Opioid Legislation Takes Center Stage in House and Senate

Capitol Connector
Your source for the latest updates from Capitol Hill. We translate policy into practice so you can learn how policy trends will affect your work and how best to prepare.

Stephanie Pellitt

Policy Associate, National Council for Behavioral Health

Opioid Legislation Takes Center Stage in House and Senate

Share on LinkedIn

This week, both chambers of Congress spent time negotiating legislation to combat the opioid crisis.
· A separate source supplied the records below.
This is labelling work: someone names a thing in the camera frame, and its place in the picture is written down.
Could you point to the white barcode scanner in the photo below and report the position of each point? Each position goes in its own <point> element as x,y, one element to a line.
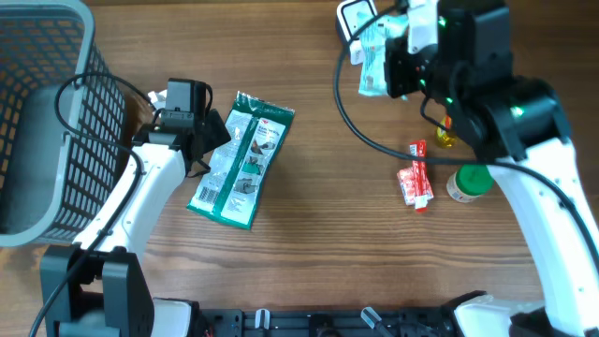
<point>350,15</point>

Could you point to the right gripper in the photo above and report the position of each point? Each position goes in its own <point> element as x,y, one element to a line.
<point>395,65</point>

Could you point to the green 3M gloves package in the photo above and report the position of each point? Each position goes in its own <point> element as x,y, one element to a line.
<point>229,194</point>

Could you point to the red snack stick wrapper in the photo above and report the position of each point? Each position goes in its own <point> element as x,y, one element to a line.
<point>423,193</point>

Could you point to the grey plastic mesh basket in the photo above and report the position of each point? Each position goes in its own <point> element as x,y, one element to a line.
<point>60,117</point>

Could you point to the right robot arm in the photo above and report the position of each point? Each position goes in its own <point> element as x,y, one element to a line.
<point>458,53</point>

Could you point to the red tissue pack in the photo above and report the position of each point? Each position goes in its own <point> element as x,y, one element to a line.
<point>407,185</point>

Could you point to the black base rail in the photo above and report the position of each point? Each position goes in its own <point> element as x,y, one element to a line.
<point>418,322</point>

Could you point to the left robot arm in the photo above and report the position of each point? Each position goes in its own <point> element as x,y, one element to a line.
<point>95,286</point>

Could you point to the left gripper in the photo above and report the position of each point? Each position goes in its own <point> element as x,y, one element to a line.
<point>213,129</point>

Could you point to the mint green sachet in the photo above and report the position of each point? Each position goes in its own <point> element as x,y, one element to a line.
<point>373,41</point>

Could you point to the yellow Vim dish soap bottle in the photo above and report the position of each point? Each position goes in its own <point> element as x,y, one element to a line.
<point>444,137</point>

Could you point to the green lid white jar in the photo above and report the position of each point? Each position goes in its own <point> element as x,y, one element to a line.
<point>468,183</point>

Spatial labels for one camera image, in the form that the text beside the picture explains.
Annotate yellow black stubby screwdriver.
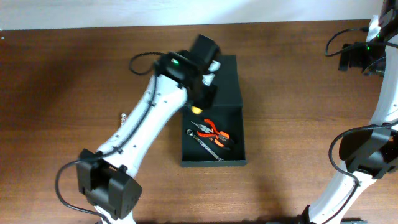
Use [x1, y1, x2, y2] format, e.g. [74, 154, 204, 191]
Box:
[191, 106, 203, 114]

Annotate black gift box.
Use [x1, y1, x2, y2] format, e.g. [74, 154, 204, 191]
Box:
[181, 55, 246, 167]

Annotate silver ratchet wrench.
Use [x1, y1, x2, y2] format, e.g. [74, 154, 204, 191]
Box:
[186, 129, 224, 161]

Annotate red handled wire cutters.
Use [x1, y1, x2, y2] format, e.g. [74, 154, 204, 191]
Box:
[193, 119, 220, 138]

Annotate orange black long-nose pliers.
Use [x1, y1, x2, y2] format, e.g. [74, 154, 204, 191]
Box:
[208, 128, 235, 151]

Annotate orange socket bit rail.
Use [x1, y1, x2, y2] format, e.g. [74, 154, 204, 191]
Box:
[121, 113, 126, 126]

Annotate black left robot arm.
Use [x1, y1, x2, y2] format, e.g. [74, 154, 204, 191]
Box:
[76, 35, 220, 223]

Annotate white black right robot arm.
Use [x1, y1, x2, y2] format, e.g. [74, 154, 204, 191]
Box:
[293, 0, 397, 223]

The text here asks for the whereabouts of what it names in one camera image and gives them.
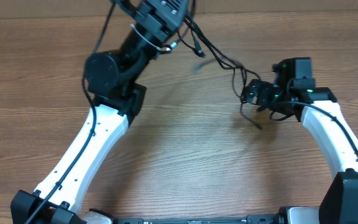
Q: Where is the black usb cable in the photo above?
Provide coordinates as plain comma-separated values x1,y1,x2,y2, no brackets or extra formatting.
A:
175,0,264,131

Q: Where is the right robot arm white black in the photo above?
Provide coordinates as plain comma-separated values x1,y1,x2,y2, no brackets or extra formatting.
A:
239,57,358,223

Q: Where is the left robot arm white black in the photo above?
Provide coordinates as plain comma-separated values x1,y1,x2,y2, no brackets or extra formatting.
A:
11,1,196,223

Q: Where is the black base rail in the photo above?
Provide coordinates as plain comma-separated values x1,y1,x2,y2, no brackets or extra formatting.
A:
85,205,323,224

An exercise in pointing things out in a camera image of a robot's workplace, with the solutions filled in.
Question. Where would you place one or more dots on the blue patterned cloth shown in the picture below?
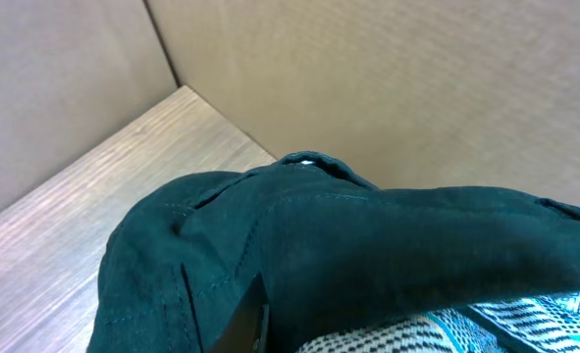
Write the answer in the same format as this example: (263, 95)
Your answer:
(549, 323)

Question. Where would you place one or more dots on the black shorts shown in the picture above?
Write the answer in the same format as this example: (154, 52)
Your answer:
(335, 253)

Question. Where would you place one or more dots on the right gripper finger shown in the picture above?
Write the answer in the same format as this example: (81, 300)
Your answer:
(247, 329)

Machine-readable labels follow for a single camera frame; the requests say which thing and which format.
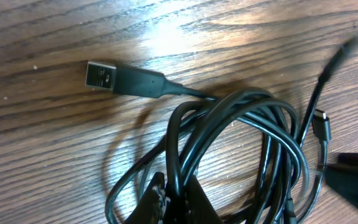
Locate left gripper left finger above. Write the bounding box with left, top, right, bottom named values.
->
left=124, top=172, right=165, bottom=224

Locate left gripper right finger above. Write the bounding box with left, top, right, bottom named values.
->
left=185, top=175, right=223, bottom=224

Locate black USB cable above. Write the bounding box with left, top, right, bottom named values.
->
left=284, top=32, right=358, bottom=224
left=85, top=60, right=310, bottom=224

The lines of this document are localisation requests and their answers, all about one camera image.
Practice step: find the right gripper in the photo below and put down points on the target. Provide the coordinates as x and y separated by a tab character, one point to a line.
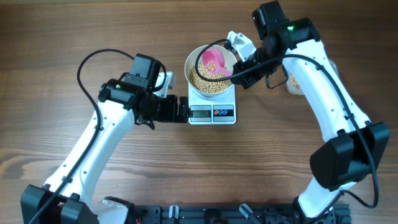
247	80

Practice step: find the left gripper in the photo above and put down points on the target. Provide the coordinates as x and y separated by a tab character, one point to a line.
170	115

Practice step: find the pink measuring scoop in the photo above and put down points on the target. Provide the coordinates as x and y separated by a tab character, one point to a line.
217	57

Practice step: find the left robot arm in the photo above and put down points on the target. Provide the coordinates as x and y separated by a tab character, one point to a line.
138	97

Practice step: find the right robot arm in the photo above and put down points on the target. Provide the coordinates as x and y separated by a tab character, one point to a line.
353	145

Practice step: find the soybeans in bowl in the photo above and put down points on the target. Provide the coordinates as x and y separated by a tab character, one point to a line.
205	86

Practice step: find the soybeans in scoop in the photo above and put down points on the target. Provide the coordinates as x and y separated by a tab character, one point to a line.
210	66

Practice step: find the white digital kitchen scale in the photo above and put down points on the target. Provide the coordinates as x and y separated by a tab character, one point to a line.
212	109

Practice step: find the pile of soybeans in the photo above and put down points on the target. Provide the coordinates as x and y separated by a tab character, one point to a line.
294	82

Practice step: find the clear plastic container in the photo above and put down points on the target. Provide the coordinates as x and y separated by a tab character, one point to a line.
294	91

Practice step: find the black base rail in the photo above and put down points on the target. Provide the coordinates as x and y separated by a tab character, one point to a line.
268	214

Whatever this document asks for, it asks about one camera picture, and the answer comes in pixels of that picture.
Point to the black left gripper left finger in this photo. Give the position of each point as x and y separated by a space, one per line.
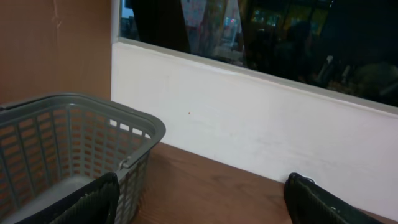
75 200

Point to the white barcode scanner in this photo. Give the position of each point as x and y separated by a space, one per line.
308 179

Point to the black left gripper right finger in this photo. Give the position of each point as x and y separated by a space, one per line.
309 203

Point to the dark glass window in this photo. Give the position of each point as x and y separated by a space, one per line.
348 46

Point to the dark grey plastic basket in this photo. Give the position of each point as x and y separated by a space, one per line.
53 145

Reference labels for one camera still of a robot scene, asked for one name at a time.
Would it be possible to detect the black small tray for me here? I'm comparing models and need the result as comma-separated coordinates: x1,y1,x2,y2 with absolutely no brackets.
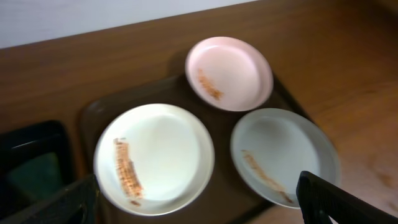
1,120,76,220

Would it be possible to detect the pink dirty plate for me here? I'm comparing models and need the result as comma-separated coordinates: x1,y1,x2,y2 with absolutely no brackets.
185,37,274,111

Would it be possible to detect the white plate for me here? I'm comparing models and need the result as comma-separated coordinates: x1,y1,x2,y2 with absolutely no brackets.
93,103,215,216

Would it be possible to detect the brown serving tray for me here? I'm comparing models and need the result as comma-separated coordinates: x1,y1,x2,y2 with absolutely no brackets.
79,72,313,224

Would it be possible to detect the light blue dirty plate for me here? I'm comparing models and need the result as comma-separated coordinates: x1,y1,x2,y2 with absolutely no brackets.
230,108,341,209

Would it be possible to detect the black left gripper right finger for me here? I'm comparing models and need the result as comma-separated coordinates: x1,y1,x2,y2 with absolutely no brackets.
296,171,397,224

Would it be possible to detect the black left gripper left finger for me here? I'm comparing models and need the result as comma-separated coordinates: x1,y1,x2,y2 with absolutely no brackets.
1,174,100,224

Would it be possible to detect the green yellow sponge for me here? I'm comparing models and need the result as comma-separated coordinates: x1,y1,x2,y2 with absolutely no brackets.
6,152,64,203

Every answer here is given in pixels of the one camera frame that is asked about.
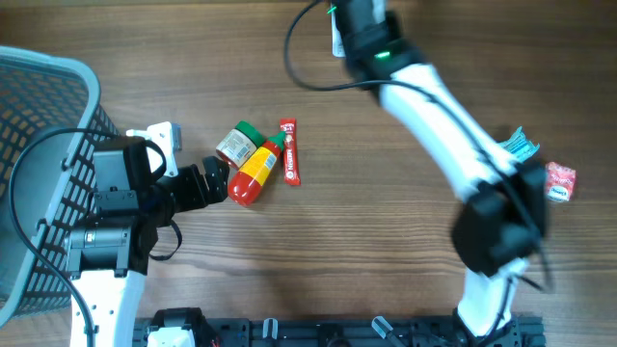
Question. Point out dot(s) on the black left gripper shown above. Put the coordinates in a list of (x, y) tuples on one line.
[(218, 184)]

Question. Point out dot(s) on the small jar green lid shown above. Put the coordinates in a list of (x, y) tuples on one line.
[(240, 144)]

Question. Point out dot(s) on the red sauce bottle green cap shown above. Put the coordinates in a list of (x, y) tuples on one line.
[(247, 184)]

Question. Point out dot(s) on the red Nescafe coffee stick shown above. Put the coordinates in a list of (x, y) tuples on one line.
[(290, 155)]

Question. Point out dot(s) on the light green tissue pack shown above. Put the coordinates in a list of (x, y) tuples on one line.
[(521, 147)]

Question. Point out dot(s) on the small red snack packet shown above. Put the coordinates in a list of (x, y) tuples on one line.
[(561, 182)]

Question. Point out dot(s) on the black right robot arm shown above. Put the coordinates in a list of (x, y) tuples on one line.
[(504, 216)]

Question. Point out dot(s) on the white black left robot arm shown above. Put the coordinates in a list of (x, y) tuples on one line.
[(108, 252)]

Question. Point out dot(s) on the white barcode scanner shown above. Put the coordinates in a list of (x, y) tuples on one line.
[(337, 45)]

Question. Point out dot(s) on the grey plastic mesh basket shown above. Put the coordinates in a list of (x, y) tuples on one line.
[(51, 117)]

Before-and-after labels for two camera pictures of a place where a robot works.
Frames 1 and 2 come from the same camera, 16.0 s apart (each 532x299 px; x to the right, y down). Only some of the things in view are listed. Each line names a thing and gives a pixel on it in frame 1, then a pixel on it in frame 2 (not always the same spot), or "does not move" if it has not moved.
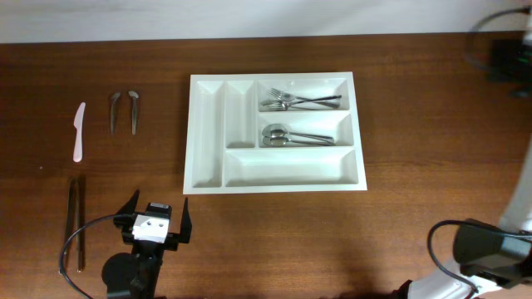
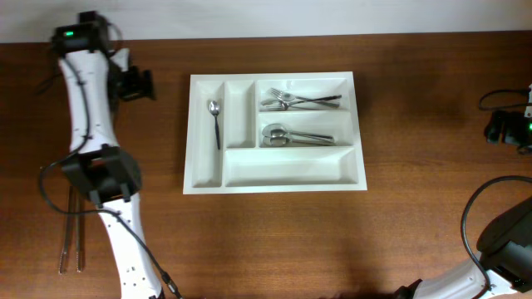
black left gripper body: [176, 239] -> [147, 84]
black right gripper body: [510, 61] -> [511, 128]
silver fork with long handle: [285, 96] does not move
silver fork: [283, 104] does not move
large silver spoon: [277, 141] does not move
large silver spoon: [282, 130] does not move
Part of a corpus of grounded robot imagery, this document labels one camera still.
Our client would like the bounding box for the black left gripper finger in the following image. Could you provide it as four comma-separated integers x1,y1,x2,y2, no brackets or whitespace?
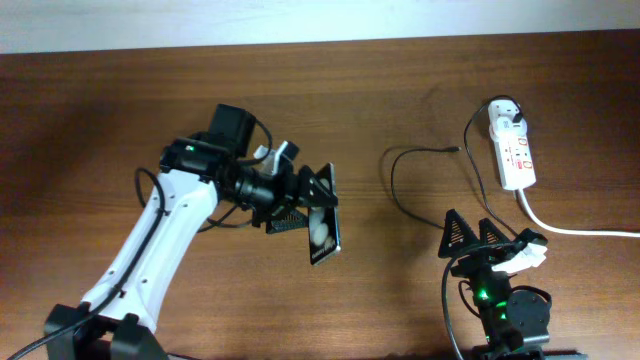
297,164,338,208
265,208,309,234

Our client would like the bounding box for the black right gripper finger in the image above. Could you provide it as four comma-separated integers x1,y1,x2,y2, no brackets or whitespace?
438,209,480,259
479,218,510,245

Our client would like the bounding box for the black charger cable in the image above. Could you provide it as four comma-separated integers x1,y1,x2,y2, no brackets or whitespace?
389,94,526,239

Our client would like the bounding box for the black Galaxy flip phone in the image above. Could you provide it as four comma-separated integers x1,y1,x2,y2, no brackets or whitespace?
308,163,341,266

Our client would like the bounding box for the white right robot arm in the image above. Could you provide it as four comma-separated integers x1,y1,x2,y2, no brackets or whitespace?
438,209,552,359

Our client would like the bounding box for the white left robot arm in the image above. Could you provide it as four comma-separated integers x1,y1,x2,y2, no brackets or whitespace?
44,104,341,359

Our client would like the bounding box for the white USB charger plug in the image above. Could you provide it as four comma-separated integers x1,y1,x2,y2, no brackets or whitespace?
489,113,528,142

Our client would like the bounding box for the white power strip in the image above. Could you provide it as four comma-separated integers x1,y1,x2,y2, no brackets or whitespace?
488,99,536,191

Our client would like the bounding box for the white power strip cord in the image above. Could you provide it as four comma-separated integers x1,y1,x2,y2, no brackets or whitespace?
514,188,640,239

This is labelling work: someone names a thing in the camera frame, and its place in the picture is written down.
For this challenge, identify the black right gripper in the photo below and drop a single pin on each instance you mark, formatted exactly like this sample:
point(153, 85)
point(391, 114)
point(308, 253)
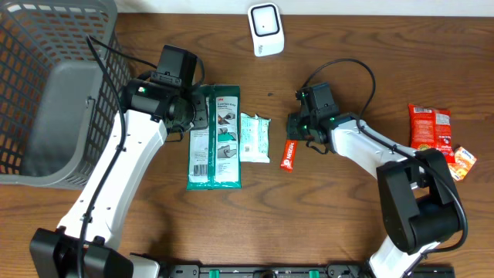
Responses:
point(292, 132)

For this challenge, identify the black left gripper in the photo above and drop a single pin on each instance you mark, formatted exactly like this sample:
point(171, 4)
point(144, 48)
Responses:
point(200, 103)

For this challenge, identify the green and white package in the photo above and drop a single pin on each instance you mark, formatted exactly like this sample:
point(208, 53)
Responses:
point(213, 160)

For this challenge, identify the red and white snack packet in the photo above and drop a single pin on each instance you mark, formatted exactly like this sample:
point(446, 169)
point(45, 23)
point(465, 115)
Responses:
point(288, 155)

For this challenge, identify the light green wipes pack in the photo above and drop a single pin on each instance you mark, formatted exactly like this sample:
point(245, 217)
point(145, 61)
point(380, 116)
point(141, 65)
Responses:
point(254, 139)

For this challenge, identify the red snack bag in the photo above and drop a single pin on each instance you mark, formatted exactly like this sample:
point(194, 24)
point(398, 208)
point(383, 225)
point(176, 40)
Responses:
point(431, 128)

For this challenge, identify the orange and white snack packet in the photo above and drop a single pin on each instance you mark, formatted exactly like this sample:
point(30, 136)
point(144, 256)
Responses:
point(464, 161)

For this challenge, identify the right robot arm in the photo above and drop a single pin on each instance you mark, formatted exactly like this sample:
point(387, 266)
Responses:
point(419, 201)

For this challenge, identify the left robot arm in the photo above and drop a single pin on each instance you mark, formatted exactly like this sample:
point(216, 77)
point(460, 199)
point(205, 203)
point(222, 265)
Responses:
point(150, 107)

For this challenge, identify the white barcode scanner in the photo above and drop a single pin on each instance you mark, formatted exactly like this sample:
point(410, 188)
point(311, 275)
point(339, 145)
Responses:
point(266, 28)

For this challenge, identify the grey plastic mesh basket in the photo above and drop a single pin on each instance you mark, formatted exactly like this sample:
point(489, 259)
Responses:
point(60, 62)

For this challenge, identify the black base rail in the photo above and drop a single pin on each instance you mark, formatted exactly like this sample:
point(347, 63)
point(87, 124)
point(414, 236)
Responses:
point(330, 271)

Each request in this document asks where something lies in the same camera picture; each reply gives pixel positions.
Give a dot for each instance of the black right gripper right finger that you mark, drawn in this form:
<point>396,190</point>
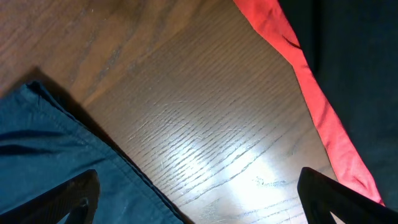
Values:
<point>323,198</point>

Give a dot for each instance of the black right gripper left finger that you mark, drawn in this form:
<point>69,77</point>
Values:
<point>74,201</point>

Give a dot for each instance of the navy blue shorts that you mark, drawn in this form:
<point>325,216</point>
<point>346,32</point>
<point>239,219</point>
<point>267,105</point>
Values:
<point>43,145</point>

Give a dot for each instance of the red t-shirt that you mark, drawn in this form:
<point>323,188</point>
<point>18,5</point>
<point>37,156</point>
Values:
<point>268,20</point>

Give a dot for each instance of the black printed t-shirt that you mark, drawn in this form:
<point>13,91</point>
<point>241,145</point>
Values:
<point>351,49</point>

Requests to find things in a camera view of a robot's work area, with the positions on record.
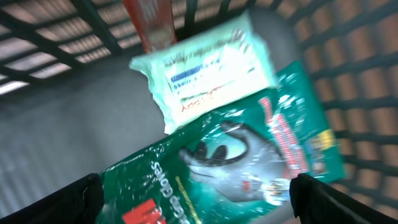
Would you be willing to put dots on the mint wet wipes pack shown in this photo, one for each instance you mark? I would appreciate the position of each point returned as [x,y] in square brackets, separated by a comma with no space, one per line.
[209,70]

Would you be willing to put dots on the green 3M gloves packet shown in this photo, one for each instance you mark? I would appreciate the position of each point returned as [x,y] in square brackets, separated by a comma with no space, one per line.
[231,165]

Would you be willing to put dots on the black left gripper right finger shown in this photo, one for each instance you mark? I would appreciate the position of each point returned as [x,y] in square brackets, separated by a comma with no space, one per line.
[315,202]

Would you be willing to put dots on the red coffee stick sachet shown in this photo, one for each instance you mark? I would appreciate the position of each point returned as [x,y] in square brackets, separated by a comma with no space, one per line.
[154,23]

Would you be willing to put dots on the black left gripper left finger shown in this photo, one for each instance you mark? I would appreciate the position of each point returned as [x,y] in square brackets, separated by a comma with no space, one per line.
[79,202]

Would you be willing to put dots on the grey plastic mesh basket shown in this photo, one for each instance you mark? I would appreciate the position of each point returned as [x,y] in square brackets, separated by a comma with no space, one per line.
[71,106]

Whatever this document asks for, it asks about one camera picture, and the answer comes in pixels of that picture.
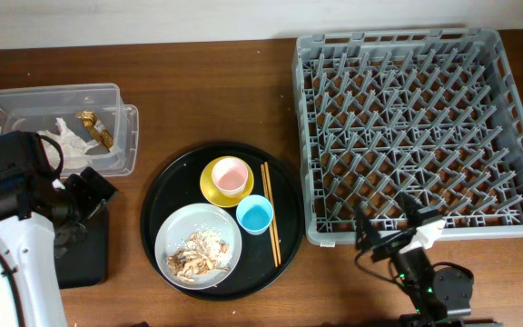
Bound right wooden chopstick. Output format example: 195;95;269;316
261;162;281;267

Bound wooden chopstick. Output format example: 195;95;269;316
261;162;281;267
261;163;280;268

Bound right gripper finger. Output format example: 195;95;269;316
400;193;439;223
354;204;380;251

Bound gold foil wrapper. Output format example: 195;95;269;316
75;111;113;151

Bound food scraps on plate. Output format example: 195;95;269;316
166;230;232;284

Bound blue cup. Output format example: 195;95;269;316
236;194;270;235

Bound black rectangular bin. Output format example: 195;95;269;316
54;210;109;289

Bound clear plastic bin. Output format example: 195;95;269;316
0;84;140;178

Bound grey plate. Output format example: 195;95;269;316
154;203;242;291

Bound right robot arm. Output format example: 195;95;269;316
354;193;474;326

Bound grey dishwasher rack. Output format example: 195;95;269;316
292;29;523;246

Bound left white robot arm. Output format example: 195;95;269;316
0;132;117;326

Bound pink cup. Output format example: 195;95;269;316
212;157;249;198

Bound left wooden chopstick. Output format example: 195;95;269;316
261;163;280;268

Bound white napkin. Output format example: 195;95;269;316
37;118;99;171

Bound round black tray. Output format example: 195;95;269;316
140;142;304;301

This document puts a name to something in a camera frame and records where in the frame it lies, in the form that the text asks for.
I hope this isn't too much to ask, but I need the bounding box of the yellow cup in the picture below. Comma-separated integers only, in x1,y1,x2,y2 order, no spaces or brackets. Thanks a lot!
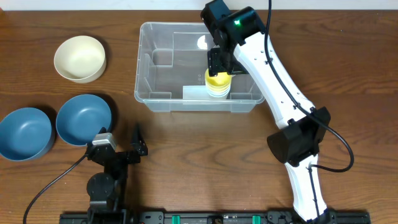
205,69,233,89
206,85,231,91

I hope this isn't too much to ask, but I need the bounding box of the blue bowl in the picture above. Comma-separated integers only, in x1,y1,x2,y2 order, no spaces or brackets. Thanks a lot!
55,94,113,146
1,108,56,162

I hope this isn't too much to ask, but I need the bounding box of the pink cup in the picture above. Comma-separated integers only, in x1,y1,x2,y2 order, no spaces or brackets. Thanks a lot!
207,89,229,93

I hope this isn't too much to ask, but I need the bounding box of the cream bowl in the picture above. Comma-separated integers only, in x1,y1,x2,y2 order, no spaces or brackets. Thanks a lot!
53,35,107,83

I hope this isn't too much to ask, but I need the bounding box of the light blue cup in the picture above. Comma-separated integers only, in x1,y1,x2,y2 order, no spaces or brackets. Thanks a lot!
208,92,229,96

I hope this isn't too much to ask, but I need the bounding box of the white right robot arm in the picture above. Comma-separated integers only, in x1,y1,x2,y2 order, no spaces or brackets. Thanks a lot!
200,1,330,223

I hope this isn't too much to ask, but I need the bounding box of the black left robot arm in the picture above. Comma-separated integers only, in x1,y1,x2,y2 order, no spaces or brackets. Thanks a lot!
85,125,148,223

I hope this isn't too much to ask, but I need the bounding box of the clear plastic storage bin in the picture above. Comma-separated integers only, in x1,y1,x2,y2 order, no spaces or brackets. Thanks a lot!
134,22,264,113

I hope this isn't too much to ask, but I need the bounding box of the white label in bin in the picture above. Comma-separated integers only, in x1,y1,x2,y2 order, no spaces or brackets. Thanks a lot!
183,85,209,100

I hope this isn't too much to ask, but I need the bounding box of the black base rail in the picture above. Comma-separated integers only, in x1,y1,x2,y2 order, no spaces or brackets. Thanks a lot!
58,208,373,224

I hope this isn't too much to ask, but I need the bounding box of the black left camera cable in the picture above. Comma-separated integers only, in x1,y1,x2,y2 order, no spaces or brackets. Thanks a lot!
22,152,90,224
The Senate Health, Education, Labor, & Pensions (HELP) Committee held a second hearing on the draft Opioid Crisis Response Act of 2018. Simultaneously, the House Energy & Commerce Health Subcommittee held its final opioid-focused hearing to review 30-plus bills focused on opioid-related coverage and payment issues in the Medicare and Medicaid programs. Committee leaders Chairman Walden (R-OR) and Chairman Alexander (R-TN) appear to want to move quickly, aiming for floor votes by the summer.

OPIOID HEARINGS

The Senate’s discussion draft shares many similarities with bills under consideration in the House Energy and Commerce Committee. Both versions contain many National Council priorities including: expanded access to opioid addiction treatment in Medicaid, making federal student loan forgiveness available for the addiction treatment workforce, and promoting national standards for recovery housing. Notably, members of House are considering including provisions to amend the Institutes of Mental Disease (IMD) rule by allowing Medicaid to pay for patient stays of up to 90 days in an IMD for residential substance use treatment.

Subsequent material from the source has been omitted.